Is there a size or term limit for a SOLR query str

2019-02-12 15:30发布

问题:

I'm using Java to query a SOLR server for results that have IDs within a set of known IDs that I am interested in.

The best way I could think to get just these results that I am interested in was to create a long query string that looks something like this:

q=(item_id:XXX33-3333 OR item_id:YYY42-3445 OR item_id:JFDE-3838)

I generate this String, queryString, before making my request, and there are over 1500 such ids included in the request I would eventually like to make. I am using an HTTP POST to make the query as such:

        HttpPost post = new HttpPost(url);
        post.setHeader("Content-Type", "application/x-www-form-urlencoded; charset=utf-8");

        StringEntity entity = new StringEntity(queryString, "UTF-8");
        entity.setContentType("application/x-www-form-urlencoded; charset=utf-8");
        post.setEntity(entity);

        HttpClient client = new DefaultHttpClient();
        HttpResponse response = client.execute(post);

If I limit the query to just the first 1000 ids, it succeeds and I get the results back as I would expect. However, if I increase the query to include all 1500 that I am really interested in, I get an HTTP 400 response code with the following error:

HTTP/1.1 400 org.apache.lucene.queryParser.ParseException: Cannot parse '[my query here...]

Is there a limit to the number of ids that I can OR together in a SOLR query? Is there another reason this might be failing when I go past 1000? I have experimented and it fails at around 1024 (my ids are all almost the same length) so it seems to suggest there is a character or term limit.

Or, if someone has a good suggestion of how I can retrieve the items I'm looking for in another, smarter, way, I would love to hear it. My backup solution is just to query SOLR for all items, parse the results, and use the ones that belong to the set I am interested in. I would prefer not to do this, since the data source could have tens of thousands of items, and it would be inefficient.

回答1:

There is no limit on the Solr side - we regularly use Solr in a similar way with tens of thousands of IDs in the query.

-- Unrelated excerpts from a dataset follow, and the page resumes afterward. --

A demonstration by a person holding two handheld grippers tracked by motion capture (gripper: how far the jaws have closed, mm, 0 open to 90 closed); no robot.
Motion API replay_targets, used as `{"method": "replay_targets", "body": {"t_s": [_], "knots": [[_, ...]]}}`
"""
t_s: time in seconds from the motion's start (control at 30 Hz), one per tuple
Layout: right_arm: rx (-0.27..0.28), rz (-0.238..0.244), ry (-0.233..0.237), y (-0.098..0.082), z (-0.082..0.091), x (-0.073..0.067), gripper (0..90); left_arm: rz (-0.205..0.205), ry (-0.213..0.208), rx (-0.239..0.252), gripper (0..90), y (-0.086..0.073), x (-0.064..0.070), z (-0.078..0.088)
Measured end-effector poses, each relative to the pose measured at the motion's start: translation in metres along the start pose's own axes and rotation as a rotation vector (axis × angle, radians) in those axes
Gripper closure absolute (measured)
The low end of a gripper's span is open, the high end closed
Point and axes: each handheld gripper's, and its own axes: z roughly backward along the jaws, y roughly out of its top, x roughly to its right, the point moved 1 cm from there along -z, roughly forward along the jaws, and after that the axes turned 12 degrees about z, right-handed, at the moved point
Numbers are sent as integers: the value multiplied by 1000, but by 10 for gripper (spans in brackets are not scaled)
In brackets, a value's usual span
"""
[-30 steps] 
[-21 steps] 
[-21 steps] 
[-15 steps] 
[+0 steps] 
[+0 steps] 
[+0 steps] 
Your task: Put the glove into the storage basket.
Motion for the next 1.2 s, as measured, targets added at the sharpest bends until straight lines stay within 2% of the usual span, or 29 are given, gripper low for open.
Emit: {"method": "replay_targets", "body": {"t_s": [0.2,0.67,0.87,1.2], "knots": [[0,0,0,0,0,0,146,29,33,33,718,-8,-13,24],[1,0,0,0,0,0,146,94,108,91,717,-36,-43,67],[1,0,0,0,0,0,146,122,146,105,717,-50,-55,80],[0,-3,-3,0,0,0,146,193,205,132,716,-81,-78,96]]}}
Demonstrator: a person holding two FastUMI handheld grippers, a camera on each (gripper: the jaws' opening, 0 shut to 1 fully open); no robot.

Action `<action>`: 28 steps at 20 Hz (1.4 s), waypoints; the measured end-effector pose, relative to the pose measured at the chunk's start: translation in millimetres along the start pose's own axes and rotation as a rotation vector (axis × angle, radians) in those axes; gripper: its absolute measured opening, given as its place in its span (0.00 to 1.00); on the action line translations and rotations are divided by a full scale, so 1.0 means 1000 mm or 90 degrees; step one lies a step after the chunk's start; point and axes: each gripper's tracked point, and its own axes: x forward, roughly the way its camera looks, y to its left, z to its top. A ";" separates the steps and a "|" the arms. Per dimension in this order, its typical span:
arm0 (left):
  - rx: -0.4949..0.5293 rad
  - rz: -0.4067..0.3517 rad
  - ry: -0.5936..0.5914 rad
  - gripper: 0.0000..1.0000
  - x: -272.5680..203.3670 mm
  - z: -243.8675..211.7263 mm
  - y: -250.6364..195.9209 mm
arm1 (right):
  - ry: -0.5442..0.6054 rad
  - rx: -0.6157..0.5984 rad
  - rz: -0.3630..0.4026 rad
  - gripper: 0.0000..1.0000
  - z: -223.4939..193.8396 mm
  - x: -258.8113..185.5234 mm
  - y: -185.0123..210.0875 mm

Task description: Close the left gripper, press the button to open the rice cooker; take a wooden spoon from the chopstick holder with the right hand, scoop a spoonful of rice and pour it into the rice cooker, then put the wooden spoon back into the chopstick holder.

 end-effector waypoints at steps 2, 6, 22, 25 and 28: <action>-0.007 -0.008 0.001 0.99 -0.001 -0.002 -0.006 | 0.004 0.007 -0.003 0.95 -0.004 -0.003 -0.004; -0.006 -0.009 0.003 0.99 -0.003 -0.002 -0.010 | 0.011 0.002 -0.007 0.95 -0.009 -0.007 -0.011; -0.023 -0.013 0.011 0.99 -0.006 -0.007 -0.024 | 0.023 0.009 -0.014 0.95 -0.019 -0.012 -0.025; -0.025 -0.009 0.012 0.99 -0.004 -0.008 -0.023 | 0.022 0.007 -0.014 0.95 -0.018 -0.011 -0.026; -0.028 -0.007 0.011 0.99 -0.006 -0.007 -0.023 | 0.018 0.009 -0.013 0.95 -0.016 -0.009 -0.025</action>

You need to look at the settings for your servlet container (Tomcat, Jetty etc.) and increase the maximum POST size. Look up maxPostSize if you are using Tomcat and maxFormContentSize if you are using Jetty.



回答2:

As of Solr 6.0 there is a maxBooleanClauses configuration within Solr - defaults to 1024.

I wrote a unit test to confirm and confirmed the limitation (with Solr 5.3).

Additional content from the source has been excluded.